—¡Hola guapa! ¿Qué tal estás?

—Genial. Es tan guapo.

—Jajaja. ¿Ya habéis quedado alguna vez?

—Sí. Nos hemos visto varias veces. Besa súper bien y es muy cariñoso. Estoy encantada con él. Además, es diferente a los demás ¿Sabes? Hace dos días que nos acostamos y no ha salido huyendo como otros.

La conversación de las dos amigas sigue durante unos minutos. María está encantada con su nuevo novio. Bueno, ella le llama así aunque no han hablado nada. Le conoció en “busco novio”, una red social de moda entre los jóvenes. Desde el primer momento se han caído bien. Y a juzgar por la sonrisa de ella cuando habla por teléfono, parece el inicio de algo muy bonito.

Dos semanas después, María llama a su amiga.

—Tía, no sé que le pasa a Ismael. Lleva dos días desaparecido. Y antes de que me lo preguntes no, no ha pasado nada. Me dio los buenos días antes de ayer como siempre y no supe nada de él en todo el día. Le he llamado varias veces y unas suena el teléfono y otras no. No sé qué hacer.

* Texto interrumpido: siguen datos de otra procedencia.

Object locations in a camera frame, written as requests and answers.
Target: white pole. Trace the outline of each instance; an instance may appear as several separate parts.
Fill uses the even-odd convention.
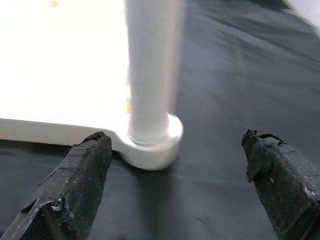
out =
[[[126,0],[131,117],[128,133],[140,145],[168,136],[176,91],[177,55],[185,0]]]

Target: round plastic base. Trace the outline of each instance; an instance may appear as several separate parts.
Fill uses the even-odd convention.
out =
[[[116,131],[119,152],[129,164],[144,170],[156,171],[168,167],[177,156],[183,136],[183,125],[174,115],[169,116],[167,138],[152,145],[139,145],[128,135],[128,131]]]

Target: white base bracket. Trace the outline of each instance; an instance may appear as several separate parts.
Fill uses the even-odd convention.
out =
[[[176,158],[183,135],[180,120],[168,114],[167,137],[157,143],[140,145],[128,135],[129,118],[128,114],[110,117],[107,127],[0,118],[0,139],[72,146],[95,132],[103,131],[111,137],[112,149],[120,152],[129,164],[149,171],[169,166]]]

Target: dark gray cloth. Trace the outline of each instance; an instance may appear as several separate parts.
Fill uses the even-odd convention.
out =
[[[313,29],[296,16],[244,0],[188,1],[178,159],[147,172],[115,155],[89,239],[277,239],[248,183],[241,139],[247,129],[273,133],[320,168],[319,49]],[[2,230],[65,150],[5,144]]]

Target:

—Lo siento, pero esto no tiene buena pinta. El otro día leí en una revista que había mucha gente que en vez de cortar, desaparecía. Y decían lo mismo que me estás diciendo tú. Suena el teléfono y no lo cogen, reciben los mensajes pero no contestan. Lo siento, pero él es como todos.

María cuelga el teléfono. No, él no es así. Vio en su mirada algo que no había visto antes. Está por ella, lo sabe. Piensa cómo puede contactar con el chico desaparecido. Y no se le ocurre nada. Sabe que trabaja en una fábrica de un polígono, que vive en la otra punta de la ciudad y no tiene ni idea de su apellido. Una lágrima resbala por su mejilla. Le ha tenido que pasar algo, está segura.

Pasan las semanas y las noticias son las mismas. No hay noticias. María sigue llamando a un teléfono que suena sin respuesta. Todas sus amigas le dicen que pase de él, que habrá encontrado a otra y no tiene valor para decirlo a la cara. Ella lo niega una y otra vez. Él no, él es diferente a los demás. Él…

La música que tiene en el móvil deja de sonar. Asoma la cabeza detrás de la ducha para coger una toalla y secarse la mano. El sonido de una llamada parpadea en la pantalla. Como tiene jabón en los ojos no acierta a ver el nombre que aparece, le da al botón verde y escucha una voz familiar.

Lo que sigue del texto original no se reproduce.